Je me suis rapprochée de lui, la douleur ayant anéanti toute trace de douceur en moi.
« Tu es le cousin de Karl, n'est-ce pas ? »
Il hocha la tête. « Daniel. »
« Je croyais que ses parents allaient venir. »
« Ouais… » Il se frotta la nuque. « Ce sont des gens compliqués. »
Ces mots m'ont rendu furieux. « Qu'est-ce que cela signifie ? Leur fils est mort. »
Il m'a regardé, puis a détourné le regard. « Ce sont des gens riches. Ils ne pardonnent pas les erreurs comme celle de Karl. »
« Quelle erreur ? »
Le téléphone de Daniel vibra. Il y jeta un coup d'œil, comme s'il l'avait sauvé.

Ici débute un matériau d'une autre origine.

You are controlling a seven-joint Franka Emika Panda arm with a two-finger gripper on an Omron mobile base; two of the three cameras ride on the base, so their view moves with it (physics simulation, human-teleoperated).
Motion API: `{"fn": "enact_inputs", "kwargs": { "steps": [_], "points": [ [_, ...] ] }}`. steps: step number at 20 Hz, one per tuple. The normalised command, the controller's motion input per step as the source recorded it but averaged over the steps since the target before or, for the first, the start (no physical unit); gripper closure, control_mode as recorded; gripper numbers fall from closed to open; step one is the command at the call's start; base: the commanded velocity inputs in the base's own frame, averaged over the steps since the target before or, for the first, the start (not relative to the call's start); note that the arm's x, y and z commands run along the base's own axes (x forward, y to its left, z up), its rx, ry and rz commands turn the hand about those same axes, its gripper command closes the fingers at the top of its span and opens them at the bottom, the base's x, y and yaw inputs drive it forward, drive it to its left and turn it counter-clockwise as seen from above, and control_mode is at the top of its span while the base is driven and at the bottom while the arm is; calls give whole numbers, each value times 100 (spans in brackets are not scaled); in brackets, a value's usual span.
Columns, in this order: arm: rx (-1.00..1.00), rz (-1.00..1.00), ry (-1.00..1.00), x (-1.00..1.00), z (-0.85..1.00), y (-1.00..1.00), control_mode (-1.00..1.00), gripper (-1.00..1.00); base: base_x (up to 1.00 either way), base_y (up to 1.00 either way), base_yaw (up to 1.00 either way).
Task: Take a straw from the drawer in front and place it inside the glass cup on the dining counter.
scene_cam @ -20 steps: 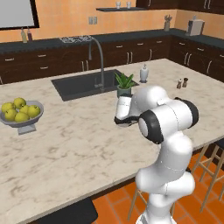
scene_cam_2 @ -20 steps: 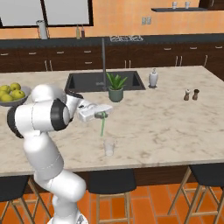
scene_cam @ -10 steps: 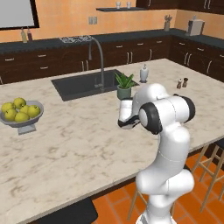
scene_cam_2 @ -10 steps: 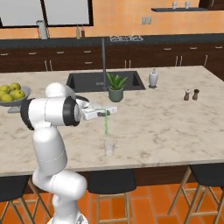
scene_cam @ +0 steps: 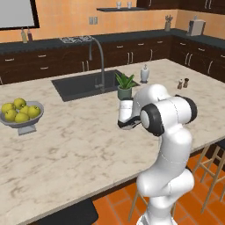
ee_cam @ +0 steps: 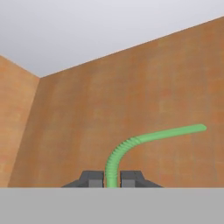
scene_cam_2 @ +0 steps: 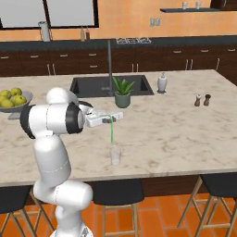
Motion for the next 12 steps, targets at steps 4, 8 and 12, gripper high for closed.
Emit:
{"fn": "enact_inputs", "kwargs": {
  "steps": [4, 8, 12],
  "points": [
    [3, 0, -8, 1, -38, 0, -100, 100, 0, 0, 0],
    [-1, 0, 0, 12, -39, 0, -100, 100, 0, 0, 0],
    [-4, 0, 4, 26, -30, 0, -100, 100, 0, 0, 0]
  ]
}}
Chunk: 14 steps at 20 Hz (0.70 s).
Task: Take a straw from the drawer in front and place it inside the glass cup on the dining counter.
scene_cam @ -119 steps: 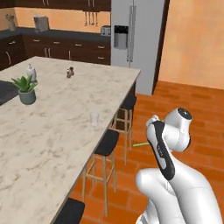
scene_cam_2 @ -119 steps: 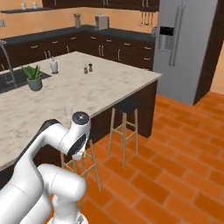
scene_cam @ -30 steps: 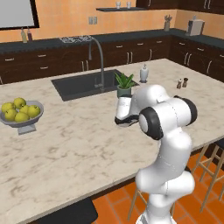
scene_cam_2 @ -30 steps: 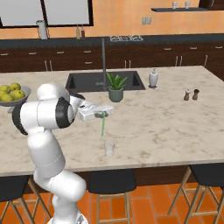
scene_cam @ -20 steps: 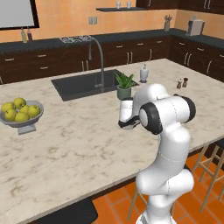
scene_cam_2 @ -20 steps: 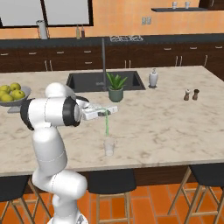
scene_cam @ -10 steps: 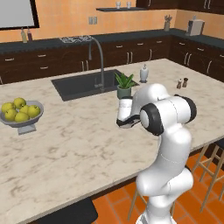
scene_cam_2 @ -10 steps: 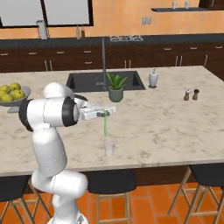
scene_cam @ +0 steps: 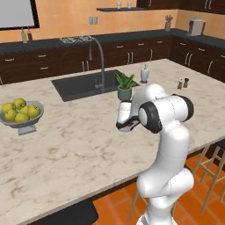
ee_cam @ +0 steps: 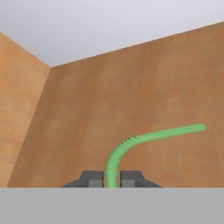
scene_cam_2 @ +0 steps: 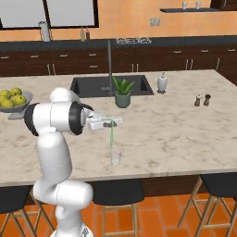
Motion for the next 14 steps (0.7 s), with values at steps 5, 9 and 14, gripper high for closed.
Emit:
{"fn": "enact_inputs", "kwargs": {
  "steps": [5, 9, 14],
  "points": [
    [-3, 0, 0, 15, -42, -9, -100, 100, 0, 0, 0],
    [0, 0, 0, 13, -39, -25, -100, 100, 0, 0, 0],
    [0, 0, 0, 35, -13, -1, -100, 100, 0, 0, 0]
  ]
}}
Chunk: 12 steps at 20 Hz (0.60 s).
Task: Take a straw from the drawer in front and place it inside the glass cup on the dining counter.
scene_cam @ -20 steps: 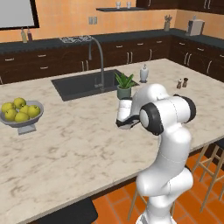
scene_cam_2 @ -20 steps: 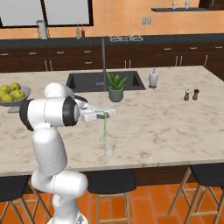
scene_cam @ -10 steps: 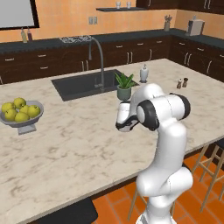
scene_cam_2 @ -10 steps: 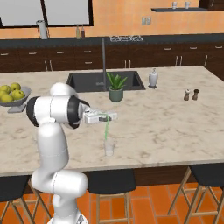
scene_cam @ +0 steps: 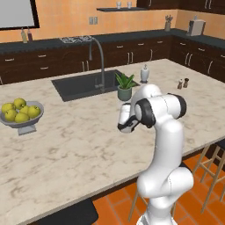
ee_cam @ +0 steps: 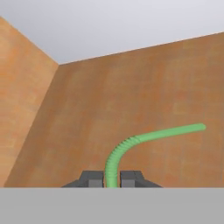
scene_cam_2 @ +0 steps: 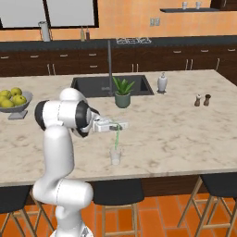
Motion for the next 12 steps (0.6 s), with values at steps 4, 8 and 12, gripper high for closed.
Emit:
{"fn": "enact_inputs", "kwargs": {
  "steps": [4, 8, 12],
  "points": [
    [0, 0, -2, 28, -20, 0, -100, 100, 0, 0, 0],
    [0, 0, -13, 29, -42, -7, -100, 100, 0, 0, 0],
    [0, 0, -18, -4, -28, -6, -100, 100, 0, 0, 0]
  ]
}}
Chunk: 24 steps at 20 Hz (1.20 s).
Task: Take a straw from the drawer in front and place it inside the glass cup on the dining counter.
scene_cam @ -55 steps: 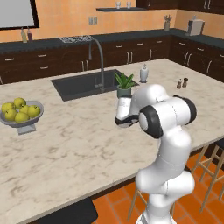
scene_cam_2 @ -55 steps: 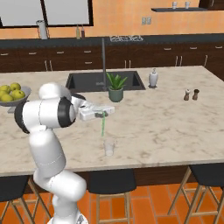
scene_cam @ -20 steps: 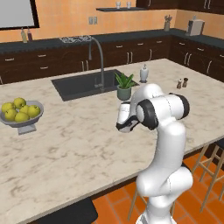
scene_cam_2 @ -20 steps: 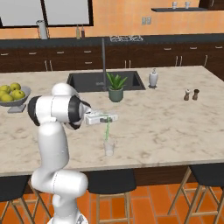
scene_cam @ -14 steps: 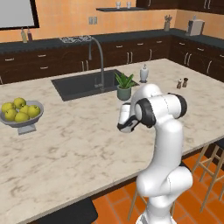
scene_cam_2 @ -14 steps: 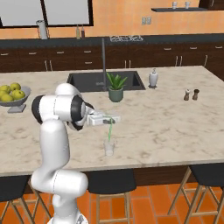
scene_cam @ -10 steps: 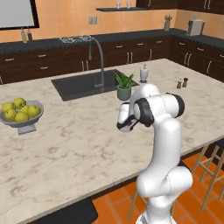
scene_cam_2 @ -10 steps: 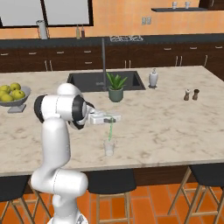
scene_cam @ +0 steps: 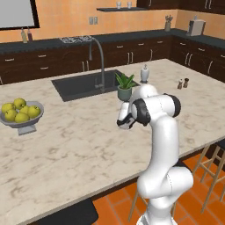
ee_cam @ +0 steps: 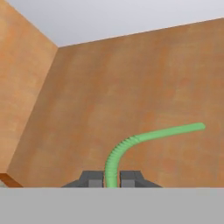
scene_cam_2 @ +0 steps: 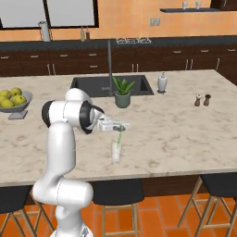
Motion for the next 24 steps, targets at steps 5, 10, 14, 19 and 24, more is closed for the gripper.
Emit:
{"fn": "enact_inputs", "kwargs": {
  "steps": [5, 10, 14, 19, 24],
  "points": [
    [-5, 0, -19, -64, -34, 0, -100, 100, 0, 0, 0],
    [-11, 0, -16, -87, -43, 0, -100, 100, 0, 0, 0],
    [-17, 0, -21, -67, -55, 2, -100, 100, 0, 0, 0],
    [-20, -1, -27, -15, -55, 2, -100, 100, 0, 0, 0],
    [-20, -2, -35, 1, -50, 6, -100, 100, 0, 0, 0]
  ]
}}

« Je suis désolée », dit-elle rapidement. « Je dois y aller. »
« Daniel ».
Mais il s'éloignait déjà, si rapidement qu'il semblait paniqué.
C'était la première fissure.
Le second incident s'est produit plus tard dans la nuit, dans la maison que Karl et moi partagions.
On avait l'impression qu'il pouvait franchir la porte à tout moment, et cela rendait la situation insupportable.
Je me suis allongé, j'ai fermé les yeux et je l'ai regardé s'effondrer à nouveau.
Et encore une fois.
Et encore une fois.
Avant l'aube, je me suis levé, j'ai préparé mon sac à dos et je suis sorti.
Je n'avais aucun plan. Je savais juste que je ne pouvais pas rester une heure de plus dans cette maison. Je suis allée à la gare et j'ai acheté un billet de bus pour un endroit où je n'étais jamais allée, car la distance semblait être la seule chose que je pouvais encore contrôler.
Alors que le bus s'éloignait, j'ai appuyé ma tête contre la vitre et j'ai regardé la ville se fondre dans la grisaille du matin. Pour la première fois de la semaine, je pouvais respirer sans avoir l'impression d'avaler du verre.
À l'arrêt suivant, les portes s'ouvrirent. Les gens montèrent à bord.
L'un d'eux s'est assis sur le siège vide à côté de moi, et une odeur familière m'a frappé avec une telle intensité que j'en ai eu la nausée.
Le parfum de Karl.
J'ai tourné la tête.
C'était Karl.
Pas quelqu'un qui lui ressemblait. Pas la douleur qui me joue des tours. Karl. Vivant, pâle, fatigué, mais indéniablement réel.
Avant que je puisse crier, il s'est approché et a dit : « Ne crie pas. Tu dois savoir toute la vérité. »
Ma voix était faible et rauque. « Tu es mort à notre mariage. »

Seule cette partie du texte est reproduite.